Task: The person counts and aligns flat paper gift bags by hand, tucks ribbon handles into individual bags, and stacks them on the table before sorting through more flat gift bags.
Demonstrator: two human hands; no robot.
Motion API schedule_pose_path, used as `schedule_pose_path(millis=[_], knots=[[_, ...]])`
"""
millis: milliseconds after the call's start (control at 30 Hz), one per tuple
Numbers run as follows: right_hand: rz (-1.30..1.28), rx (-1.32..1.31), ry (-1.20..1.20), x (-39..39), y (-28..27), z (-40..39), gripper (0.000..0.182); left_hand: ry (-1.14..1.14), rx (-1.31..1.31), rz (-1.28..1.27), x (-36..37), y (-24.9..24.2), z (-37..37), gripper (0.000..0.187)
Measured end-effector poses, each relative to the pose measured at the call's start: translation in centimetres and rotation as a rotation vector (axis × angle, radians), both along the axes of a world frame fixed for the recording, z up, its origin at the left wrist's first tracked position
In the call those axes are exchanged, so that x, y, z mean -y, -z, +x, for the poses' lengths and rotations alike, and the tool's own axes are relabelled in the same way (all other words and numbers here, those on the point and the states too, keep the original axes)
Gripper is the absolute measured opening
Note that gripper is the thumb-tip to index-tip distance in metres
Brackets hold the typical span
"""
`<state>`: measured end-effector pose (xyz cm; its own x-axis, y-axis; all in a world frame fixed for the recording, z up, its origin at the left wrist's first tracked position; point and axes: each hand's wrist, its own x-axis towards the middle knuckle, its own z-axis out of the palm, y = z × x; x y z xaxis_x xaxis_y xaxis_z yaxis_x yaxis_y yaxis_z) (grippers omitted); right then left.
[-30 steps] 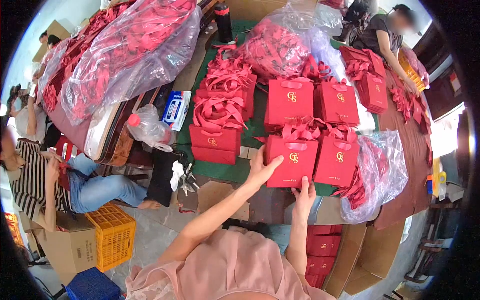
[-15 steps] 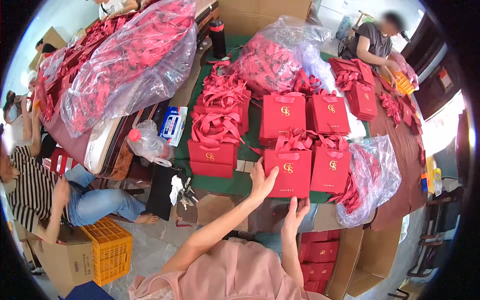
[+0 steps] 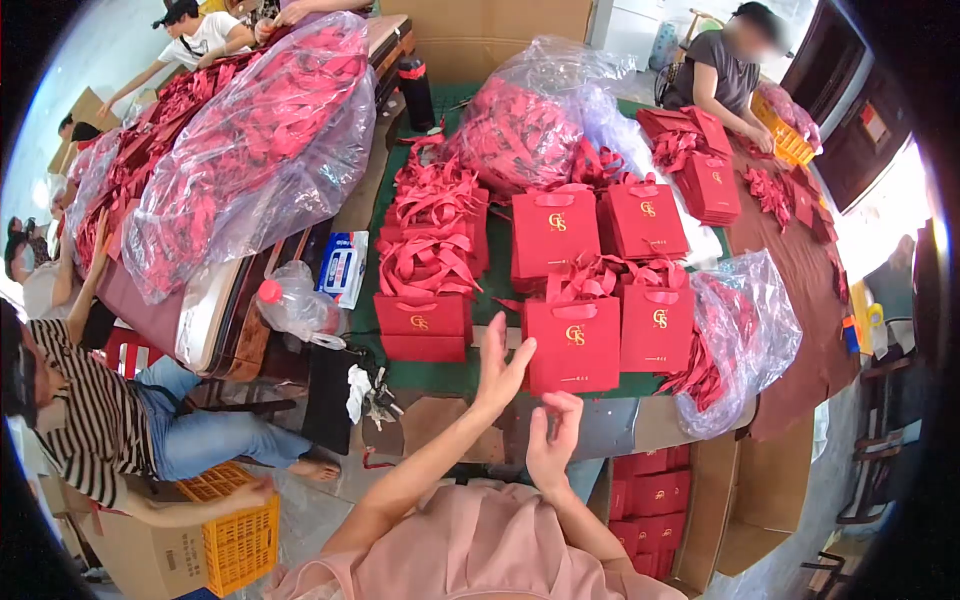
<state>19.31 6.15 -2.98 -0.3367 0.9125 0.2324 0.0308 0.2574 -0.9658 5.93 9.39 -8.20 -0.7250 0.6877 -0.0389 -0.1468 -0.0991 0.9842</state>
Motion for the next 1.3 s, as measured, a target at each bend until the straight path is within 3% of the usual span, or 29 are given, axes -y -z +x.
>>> schedule_pose_path(millis=[67, 200, 333, 400, 500, 600, 733, 867, 1000, 1133, 1200, 1300], knots=[[0.078, 0.035, -0.075, -1.1, -1.0, -1.7, 0.031, -0.102, -0.206, -0.007, 2.3, -3.3, -1.4, 0.068], [0.101, 0.14, -0.223, -2.9, -0.5, -6.1, 0.049, -0.35, -0.613, -0.106, 5.9, -5.2, -6.1, 0.062], [0.135, 0.331, -0.324, -4.3, 3.5, -10.3, 0.077, -0.521, -0.711, -0.258, 8.0, -4.0, -10.6, 0.062], [0.104, 0.324, -0.324, -5.2, 4.6, -12.2, 0.08, -0.564, -0.719, -0.322, 8.3, -2.4, -12.7, 0.06], [0.009, 0.338, -0.336, -6.6, 5.0, -14.1, 0.09, -0.524, -0.543, -0.265, 7.9, 0.9, -15.8, 0.06], [-0.004, 0.341, -0.302, -7.4, 5.8, -15.3, 0.089, -0.425, -0.333, -0.387, 6.9, -0.3, -17.2, 0.061], [-0.086, 0.317, -0.3, -7.8, 6.2, -15.8, 0.089, -0.37, -0.19, -0.318, 5.3, -1.1, -17.9, 0.06], [-0.076, 0.263, -0.261, -7.4, 6.7, -16.3, 0.085, -0.419, -0.259, -0.445, 4.3, -2.1, -17.2, 0.061], [-0.062, 0.253, -0.267, -7.1, 7.1, -17.1, 0.076, -0.354, -0.248, -0.472, 5.0, 0.3, -20.6, 0.064], [-0.092, 0.217, -0.28, -7.0, 7.7, -17.8, 0.076, -0.437, -0.026, -0.301, 4.4, 0.7, -22.9, 0.062], [-0.089, 0.176, -0.247, -7.0, 7.8, -18.3, 0.075, -0.323, 0.182, -0.16, 3.6, -0.2, -22.5, 0.072], [-0.123, 0.081, -0.264, -7.2, 8.5, -19.2, 0.073, -0.312, 0.213, -0.202, 2.9, -0.4, -22.5, 0.076]])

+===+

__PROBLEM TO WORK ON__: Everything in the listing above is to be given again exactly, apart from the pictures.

__RESULT FOR THIS EXERCISE__:
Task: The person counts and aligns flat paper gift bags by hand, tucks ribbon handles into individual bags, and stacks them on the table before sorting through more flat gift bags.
Demonstrator: two human hands; no robot.
Motion API schedule_pose_path, used as `schedule_pose_path(millis=[_], knots=[[_, ...]])`
"""
millis: milliseconds after the call's start (control at 30 Hz), one per tuple
Numbers run as follows: right_hand: rz (-1.30..1.28), rx (-1.32..1.31), ry (-1.20..1.20), x (-39..39), y (-28..27), z (-40..39), gripper (0.000..0.182); left_hand: ry (-1.14..1.14), rx (-1.31..1.31), rz (-1.28..1.27), x (-36..37), y (-24.9..24.2), z (-37..37), gripper (0.000..0.187)
Measured end-effector poses, each relative to the pose measured at the call's start: translation in centimetres and rotation as a rotation vector (axis × angle, radians), both along the axes of a world frame fixed for the recording, z up, its origin at the left wrist's first tracked position
In the call those axes are exchanged, so that x, y, z mean -y, -z, +x, for the poses' lengths and rotations alike, and the tool's own axes are relabelled in the same way (all other words and numbers here, those on the point and the states too, keep the original axes)
Gripper is the absolute measured opening
Note that gripper is the thumb-tip to index-tip distance in metres
Brackets hold the typical span
"""
`<state>`: measured end-effector pose (xyz cm; its own x-axis, y-axis; all in a world frame fixed for the recording, z up, its origin at the left wrist's first tracked position; point and axes: each hand's wrist, its own x-axis towards the middle knuckle, its own z-axis out of the palm, y = z × x; x y z xaxis_x xaxis_y xaxis_z yaxis_x yaxis_y yaxis_z) (grippers omitted); right then left.
[-30 steps] 
[-15 steps] 
[+0 steps] 
<state>19.31 6.15 -2.98 -0.3367 0.9125 0.2324 0.0308 0.2574 -0.9658 5.93 9.39 -8.20 -0.7250 0.6877 -0.0389 -0.1468 -0.0991 0.9842</state>
Motion for the next 1.3 s, as measured, a target at each bend until the straight path is within 3% of the usual span, or 29 are given, axes -y -z +x.
>>> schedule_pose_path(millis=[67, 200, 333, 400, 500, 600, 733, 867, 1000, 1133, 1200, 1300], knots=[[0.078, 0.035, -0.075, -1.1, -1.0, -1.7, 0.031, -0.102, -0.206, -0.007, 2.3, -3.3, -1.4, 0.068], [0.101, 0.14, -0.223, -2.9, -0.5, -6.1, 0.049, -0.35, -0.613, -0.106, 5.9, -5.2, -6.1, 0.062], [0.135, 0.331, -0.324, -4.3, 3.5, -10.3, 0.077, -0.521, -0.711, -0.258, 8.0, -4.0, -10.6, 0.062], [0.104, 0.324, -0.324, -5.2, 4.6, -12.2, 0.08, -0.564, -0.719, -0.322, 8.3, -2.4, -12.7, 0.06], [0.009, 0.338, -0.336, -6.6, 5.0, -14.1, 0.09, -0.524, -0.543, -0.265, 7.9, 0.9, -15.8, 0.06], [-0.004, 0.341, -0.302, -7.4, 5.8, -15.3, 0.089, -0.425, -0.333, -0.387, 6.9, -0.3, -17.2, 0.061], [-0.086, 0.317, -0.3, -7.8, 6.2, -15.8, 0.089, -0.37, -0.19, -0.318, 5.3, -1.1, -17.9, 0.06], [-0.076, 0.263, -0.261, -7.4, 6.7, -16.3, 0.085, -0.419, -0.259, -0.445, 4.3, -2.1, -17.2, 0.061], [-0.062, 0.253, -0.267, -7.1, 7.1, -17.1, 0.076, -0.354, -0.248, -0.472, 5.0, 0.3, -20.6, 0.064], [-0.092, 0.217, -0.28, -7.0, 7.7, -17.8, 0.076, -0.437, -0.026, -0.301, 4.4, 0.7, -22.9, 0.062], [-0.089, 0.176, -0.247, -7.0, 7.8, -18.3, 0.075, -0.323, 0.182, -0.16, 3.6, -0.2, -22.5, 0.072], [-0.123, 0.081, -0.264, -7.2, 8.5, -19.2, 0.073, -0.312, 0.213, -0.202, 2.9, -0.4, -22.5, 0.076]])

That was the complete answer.